Start of MATERIAL PROVIDED

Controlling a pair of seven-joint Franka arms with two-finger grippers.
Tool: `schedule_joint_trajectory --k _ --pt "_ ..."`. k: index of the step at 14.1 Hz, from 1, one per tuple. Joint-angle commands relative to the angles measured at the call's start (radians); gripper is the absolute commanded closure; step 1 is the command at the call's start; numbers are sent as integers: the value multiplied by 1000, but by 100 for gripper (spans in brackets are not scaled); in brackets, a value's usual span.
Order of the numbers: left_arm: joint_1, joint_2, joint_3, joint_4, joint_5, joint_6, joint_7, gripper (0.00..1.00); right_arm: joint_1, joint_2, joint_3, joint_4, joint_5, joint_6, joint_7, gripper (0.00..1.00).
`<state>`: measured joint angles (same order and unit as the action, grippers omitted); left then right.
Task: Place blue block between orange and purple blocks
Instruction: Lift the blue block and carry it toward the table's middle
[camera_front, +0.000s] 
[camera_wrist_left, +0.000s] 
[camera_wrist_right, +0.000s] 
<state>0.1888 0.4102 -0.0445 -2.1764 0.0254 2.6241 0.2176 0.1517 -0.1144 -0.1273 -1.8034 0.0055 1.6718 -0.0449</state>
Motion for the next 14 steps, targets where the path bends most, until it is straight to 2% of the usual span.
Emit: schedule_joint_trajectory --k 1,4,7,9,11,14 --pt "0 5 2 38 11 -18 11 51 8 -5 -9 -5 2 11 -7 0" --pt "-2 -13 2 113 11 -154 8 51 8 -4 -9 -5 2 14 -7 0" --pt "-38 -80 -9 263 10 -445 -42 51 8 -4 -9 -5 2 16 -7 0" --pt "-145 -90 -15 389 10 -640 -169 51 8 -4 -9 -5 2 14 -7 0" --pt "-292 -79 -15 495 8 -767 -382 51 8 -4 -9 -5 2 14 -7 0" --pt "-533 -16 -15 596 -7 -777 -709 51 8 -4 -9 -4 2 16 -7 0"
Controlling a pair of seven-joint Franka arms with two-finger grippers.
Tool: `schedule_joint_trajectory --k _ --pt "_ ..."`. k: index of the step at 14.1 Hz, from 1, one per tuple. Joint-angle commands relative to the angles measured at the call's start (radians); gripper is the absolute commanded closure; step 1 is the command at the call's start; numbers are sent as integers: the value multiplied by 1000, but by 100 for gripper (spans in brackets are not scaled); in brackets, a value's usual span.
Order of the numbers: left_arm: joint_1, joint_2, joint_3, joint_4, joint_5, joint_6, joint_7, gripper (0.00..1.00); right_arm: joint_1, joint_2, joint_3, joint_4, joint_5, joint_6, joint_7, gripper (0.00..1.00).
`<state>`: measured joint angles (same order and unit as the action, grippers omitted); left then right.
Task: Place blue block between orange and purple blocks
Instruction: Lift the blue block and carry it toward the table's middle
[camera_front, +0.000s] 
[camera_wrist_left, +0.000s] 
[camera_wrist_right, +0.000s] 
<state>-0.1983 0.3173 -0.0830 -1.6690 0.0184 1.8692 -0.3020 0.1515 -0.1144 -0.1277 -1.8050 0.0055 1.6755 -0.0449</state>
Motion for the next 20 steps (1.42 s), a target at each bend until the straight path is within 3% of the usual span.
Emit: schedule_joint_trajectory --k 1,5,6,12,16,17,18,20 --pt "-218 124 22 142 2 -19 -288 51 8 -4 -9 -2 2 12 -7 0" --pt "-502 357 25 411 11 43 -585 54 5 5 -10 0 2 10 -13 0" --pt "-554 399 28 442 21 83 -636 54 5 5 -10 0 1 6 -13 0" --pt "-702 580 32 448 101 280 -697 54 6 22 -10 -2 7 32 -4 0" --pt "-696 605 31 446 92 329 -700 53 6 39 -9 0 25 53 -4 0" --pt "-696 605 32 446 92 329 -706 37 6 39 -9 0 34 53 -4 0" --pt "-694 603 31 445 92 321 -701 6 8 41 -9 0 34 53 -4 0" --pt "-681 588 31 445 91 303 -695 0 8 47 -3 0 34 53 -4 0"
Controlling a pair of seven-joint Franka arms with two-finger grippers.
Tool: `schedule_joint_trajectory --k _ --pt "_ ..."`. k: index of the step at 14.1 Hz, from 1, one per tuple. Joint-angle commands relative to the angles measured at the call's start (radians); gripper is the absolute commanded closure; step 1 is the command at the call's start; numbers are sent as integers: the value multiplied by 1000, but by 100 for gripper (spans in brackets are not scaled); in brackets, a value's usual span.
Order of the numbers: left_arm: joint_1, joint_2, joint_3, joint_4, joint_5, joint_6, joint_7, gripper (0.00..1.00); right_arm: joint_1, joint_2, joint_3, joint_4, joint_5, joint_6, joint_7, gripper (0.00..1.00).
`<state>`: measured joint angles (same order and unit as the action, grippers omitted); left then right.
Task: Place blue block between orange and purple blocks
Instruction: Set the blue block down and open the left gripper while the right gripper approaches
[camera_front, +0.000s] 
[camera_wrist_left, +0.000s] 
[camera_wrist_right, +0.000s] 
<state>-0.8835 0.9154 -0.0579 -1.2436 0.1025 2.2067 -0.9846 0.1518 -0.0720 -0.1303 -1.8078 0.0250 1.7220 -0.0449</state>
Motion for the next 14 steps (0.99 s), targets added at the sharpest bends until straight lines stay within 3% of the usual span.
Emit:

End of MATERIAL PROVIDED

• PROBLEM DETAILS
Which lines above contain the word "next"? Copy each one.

• ANSWER AREA
Motion for the next 14 steps, targets where the path bends most, until it is straight to 2% of the usual span.
Motion for the next 20 steps (1.42 s), a target at each bend until the straight path is within 3% of the usual span.
Motion for the next 14 steps (0.99 s), targets added at the sharpest bends until straight lines stay within 3% of the usual span.

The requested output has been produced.